En septembre 1661, Fouquet, le conseiller du roi et riche mécène des artistes de tout bord, est arrêté sur ordre de Louis XIV. Le ministre des finances, Colbert, veillera désormais à ce que plus personne ne fasse de l'ombre au régent suprême. Alors que la plupart des écrivains, comme Molière et Racine, acceptent les offres avantageuses du monarche, Jean de La Fontaine est le seul à s'offusquer de l'éviction de Fouquet. Pendant des années, il menera, à travers la critique détournée de ses fables, le combat pour l'art et pour son vieil ami, et contre la culture aseptisée de la cour.

La critique

Par Tootpadu 27/03/2007

Le cinéma français aime bien rendre hommage aux grands écrivains de la patrie. A condition qu'ils aient exercé leur plume à une époque suffisamment révolue pour un film à caractère historique, avec tout ce que cela implique de faste dans la création des décors et des costumes. Après son contemporain qui a dû se prêter à la farce Molière il y a à peine deux mois, voici le maître des fables De La Fontaine, un cauchemar pour tout petit écolier qui se respecte, qui a les honneurs d'une sorte de biographie filmique.

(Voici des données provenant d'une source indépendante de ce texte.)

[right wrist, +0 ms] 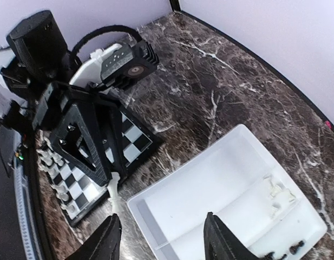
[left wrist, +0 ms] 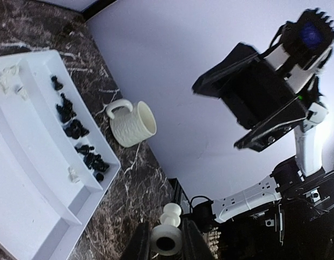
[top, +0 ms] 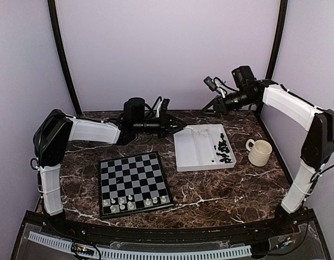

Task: Set up the chess pieces on the board
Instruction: Pass from the right arm to the left, then pass from the left arm to the right

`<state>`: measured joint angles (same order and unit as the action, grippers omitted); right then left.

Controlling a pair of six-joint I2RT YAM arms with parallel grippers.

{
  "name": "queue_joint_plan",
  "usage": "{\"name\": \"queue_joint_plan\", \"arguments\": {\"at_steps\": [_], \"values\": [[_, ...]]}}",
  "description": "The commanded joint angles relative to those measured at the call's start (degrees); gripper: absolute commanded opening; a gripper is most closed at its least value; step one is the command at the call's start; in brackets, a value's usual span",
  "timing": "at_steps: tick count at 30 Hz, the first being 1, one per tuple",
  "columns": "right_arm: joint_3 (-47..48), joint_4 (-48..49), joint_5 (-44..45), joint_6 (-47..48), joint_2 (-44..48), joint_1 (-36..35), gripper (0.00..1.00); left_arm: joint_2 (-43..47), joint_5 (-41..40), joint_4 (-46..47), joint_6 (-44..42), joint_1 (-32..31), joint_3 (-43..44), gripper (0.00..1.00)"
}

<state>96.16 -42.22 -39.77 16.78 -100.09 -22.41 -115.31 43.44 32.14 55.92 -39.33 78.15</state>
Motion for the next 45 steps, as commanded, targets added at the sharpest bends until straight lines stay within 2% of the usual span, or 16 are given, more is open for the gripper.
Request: {"name": "queue_joint_plan", "arguments": {"at_steps": [1,3,7,15,21,35,42,45], "values": [[-8.47,11.87,-20.14,-15.67,-0.23,-1.04,0.55,4.09,-4.33,17.61,4.57,-0.12,-1.62,0.07],[-10.8,16.82,-25.13,-21.05,-0.79,-1.04,0.56,3.78,-5.04,18.96,5.13,-0.13,-1.78,0.07],[-11.69,22.62,-28.98,-27.37,-2.09,-1.06,0.57,3.25,-5.53,19.32,5.75,-0.2,-1.68,0.07],[-12.94,28.11,-29.91,-33.05,-2.41,-0.97,0.56,3.04,-5.13,19.43,6.26,-0.53,-1.66,0.06],[-12.6,28.37,-28.0,-33.5,-2.38,-0.66,0.55,2.91,-4.83,19.65,6.35,-0.61,-1.89,0.06],[-13.09,29.39,-27.35,-33.98,-2.58,0.03,0.23,2.03,-5.04,19.77,6.93,-0.65,-2.15,0.06],[-13.1,28.95,-26.22,-33.97,-3.04,-0.08,0.26,2.01,-5.29,20.16,7.19,-0.69,-2.06,0.06],[-13.0,28.95,-26.29,-33.83,-3.13,-0.17,0.22,1.93,-5.3,19.97,7.11,-0.74,-1.96,0.06]]}}
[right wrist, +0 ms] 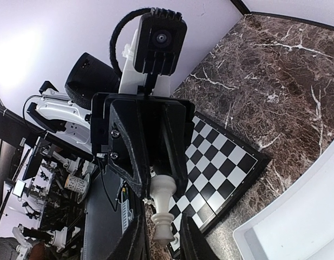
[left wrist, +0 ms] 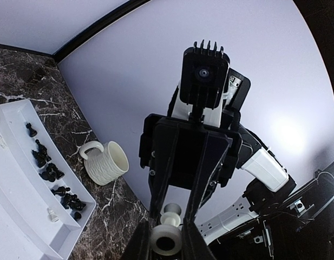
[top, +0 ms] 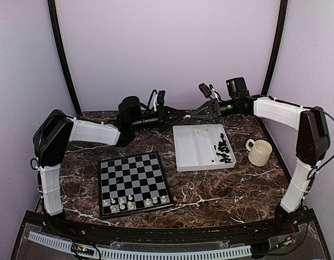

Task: Set up the chess pieces on the board
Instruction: Pass from the left arm to the right

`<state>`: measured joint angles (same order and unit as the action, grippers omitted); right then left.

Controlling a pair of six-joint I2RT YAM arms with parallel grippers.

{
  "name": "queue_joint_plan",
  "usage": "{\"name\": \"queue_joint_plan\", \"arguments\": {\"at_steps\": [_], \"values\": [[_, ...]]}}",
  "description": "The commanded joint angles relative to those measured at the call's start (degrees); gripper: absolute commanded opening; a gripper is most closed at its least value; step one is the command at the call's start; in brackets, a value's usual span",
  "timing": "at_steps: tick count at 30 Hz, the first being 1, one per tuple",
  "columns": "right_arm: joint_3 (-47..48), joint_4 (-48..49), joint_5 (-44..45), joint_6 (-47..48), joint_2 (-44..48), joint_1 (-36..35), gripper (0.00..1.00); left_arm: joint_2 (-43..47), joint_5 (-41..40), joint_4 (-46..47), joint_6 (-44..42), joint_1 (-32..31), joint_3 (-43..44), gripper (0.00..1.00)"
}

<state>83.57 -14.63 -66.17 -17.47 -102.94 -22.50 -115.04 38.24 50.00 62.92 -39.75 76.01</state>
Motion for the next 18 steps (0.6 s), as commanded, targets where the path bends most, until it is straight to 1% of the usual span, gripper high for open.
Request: {"name": "queue_joint_plan", "arguments": {"at_steps": [1,4,6,7,8,10,11,12,13,14,15,16,17,18], "values": [[-0.3,1.3,0.14,0.54,-0.28,-0.11,0.19,1.71,-0.14,2.05,0.11,-0.33,0.12,0.06],[0.2,0.24,0.87,1.72,-0.29,-0.09,0.08,1.68,-0.1,1.68,-0.06,-0.26,0.17,0.06],[1.04,-1.85,2.11,3.77,-0.31,-0.09,0.06,1.73,0.03,1.03,-0.6,-0.28,0.3,0.11],[1.81,-3.61,3.1,5.44,-0.29,-0.09,0.05,1.79,-0.03,0.07,-1.37,-0.26,0.38,0.17],[2.75,-5.84,4.48,7.47,-0.25,-0.21,0.05,2.2,-0.25,-0.84,-2.04,-0.23,0.53,0.21],[5.5,-11.29,9.44,13.94,-0.08,-0.62,0.04,3.84,-1.13,-7.33,-6.01,-0.01,0.95,0.34],[7.12,-13.78,11.59,16.44,0.19,-0.88,0.03,5.68,-2.04,-9.86,-10.21,0.14,1.1,0.36],[8.32,-15.89,14.19,19.11,0.53,-1.26,0.03,6.71,-2.52,-14.8,-12.75,0.53,1.36,0.38],[9.43,-17.96,16.72,21.71,0.88,-1.8,0.02,9.03,-3.97,-17.68,-17.77,0.8,1.48,0.39],[10.35,-20.47,19.25,24.43,1.28,-2.42,0.02,10.23,-4.8,-23.48,-20.48,1.31,1.72,0.41],[11.21,-22.15,21.9,26.98,1.78,-3.3,0.02,12.68,-7.01,-26.24,-25.46,1.63,1.88,0.42],[11.98,-23.72,24.39,29.43,2.06,-4.31,0.02,13.77,-8.16,-31.47,-27.62,2.36,2.07,0.44],[12.79,-25.22,27.2,31.75,2.3,-5.62,0.02,16.07,-10.26,-33.83,-31.11,2.81,2.05,0.44],[13.52,-26.38,29.97,33.91,2.69,-7.02,0.02,17.09,-11.33,-37.98,-32.47,3.99,1.71,0.45]]}}
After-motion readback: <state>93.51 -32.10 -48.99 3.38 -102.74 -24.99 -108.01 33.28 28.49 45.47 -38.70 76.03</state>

Seulement "une sorte de", parce que ce premier film de Daniel Vigne pour le cinéma depuis presque vingt ans, et le succès du Retour de Martin Guerre, s'essaye à différentes approches sans réellement convaincre dans aucune d'entre elles. Le ton traduit bien cette incertitude des genres, trop enlevé pour être un drame, mais en panne d'éléments qui le pousseraient du côté de la comédie. De même, l'histoire cherche un peu vainement un point central à partir duquel s'articuler. L'opposition entre l'écrivain intransigeant dans sa loyauté envers Fouquet et le ministre Colbert, tout aussi intraitable, ne remplit en tout cas pas ce rôle. Pas plus que les galipettes avec Perrette ou la position de l'auteur dans le milieu littéraire de l'époque.

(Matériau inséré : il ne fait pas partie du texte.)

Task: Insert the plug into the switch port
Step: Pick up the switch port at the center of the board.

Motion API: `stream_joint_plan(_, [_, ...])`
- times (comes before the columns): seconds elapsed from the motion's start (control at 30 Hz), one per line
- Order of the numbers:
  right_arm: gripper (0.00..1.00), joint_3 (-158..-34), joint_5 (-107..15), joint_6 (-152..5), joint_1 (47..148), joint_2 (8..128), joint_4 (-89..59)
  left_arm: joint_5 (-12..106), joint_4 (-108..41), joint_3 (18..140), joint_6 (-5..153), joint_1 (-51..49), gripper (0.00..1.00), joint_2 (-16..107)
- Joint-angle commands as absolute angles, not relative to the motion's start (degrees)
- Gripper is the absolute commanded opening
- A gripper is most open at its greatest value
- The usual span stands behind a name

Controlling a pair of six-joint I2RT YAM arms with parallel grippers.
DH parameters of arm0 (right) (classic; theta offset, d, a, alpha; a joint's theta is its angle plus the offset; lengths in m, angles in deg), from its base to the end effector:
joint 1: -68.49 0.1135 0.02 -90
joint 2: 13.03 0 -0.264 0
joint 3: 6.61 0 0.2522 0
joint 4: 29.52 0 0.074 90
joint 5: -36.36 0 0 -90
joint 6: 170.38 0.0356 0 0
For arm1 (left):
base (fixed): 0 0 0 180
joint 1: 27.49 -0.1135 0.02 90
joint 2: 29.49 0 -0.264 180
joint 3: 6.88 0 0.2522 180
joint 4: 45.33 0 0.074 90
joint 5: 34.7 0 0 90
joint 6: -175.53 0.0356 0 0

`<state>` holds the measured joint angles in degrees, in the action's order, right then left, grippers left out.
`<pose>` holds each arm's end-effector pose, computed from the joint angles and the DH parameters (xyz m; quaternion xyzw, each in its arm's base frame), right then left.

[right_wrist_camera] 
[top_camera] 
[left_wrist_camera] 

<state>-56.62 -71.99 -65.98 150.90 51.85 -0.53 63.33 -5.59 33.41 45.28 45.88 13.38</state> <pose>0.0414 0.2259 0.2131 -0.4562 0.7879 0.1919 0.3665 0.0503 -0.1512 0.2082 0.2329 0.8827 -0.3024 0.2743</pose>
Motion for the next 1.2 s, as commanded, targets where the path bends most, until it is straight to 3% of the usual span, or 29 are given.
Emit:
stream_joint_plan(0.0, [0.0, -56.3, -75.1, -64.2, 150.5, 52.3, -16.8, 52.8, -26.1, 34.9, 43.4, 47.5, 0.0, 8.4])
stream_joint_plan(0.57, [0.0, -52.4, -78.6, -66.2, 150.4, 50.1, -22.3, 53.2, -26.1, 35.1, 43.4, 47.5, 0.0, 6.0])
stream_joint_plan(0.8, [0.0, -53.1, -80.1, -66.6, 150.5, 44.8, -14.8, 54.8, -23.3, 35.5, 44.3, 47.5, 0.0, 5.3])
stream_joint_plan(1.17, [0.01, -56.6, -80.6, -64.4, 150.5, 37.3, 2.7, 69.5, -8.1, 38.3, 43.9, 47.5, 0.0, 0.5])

La mise en scène de Daniel Vigne est à l'image de son histoire : vague et sans point de vue précis. Le style visuel a tendance à privilégier des ordres de plans arbitraires, pourvus d'une unité minimale seulement grâce à une bande originale plutôt atypique et agréablement vive. Cette vivacité a par contre du mal à imprégner le film dans son ensemble, qui demeure résolument du côté du divertissement plaisant et sans conséquences.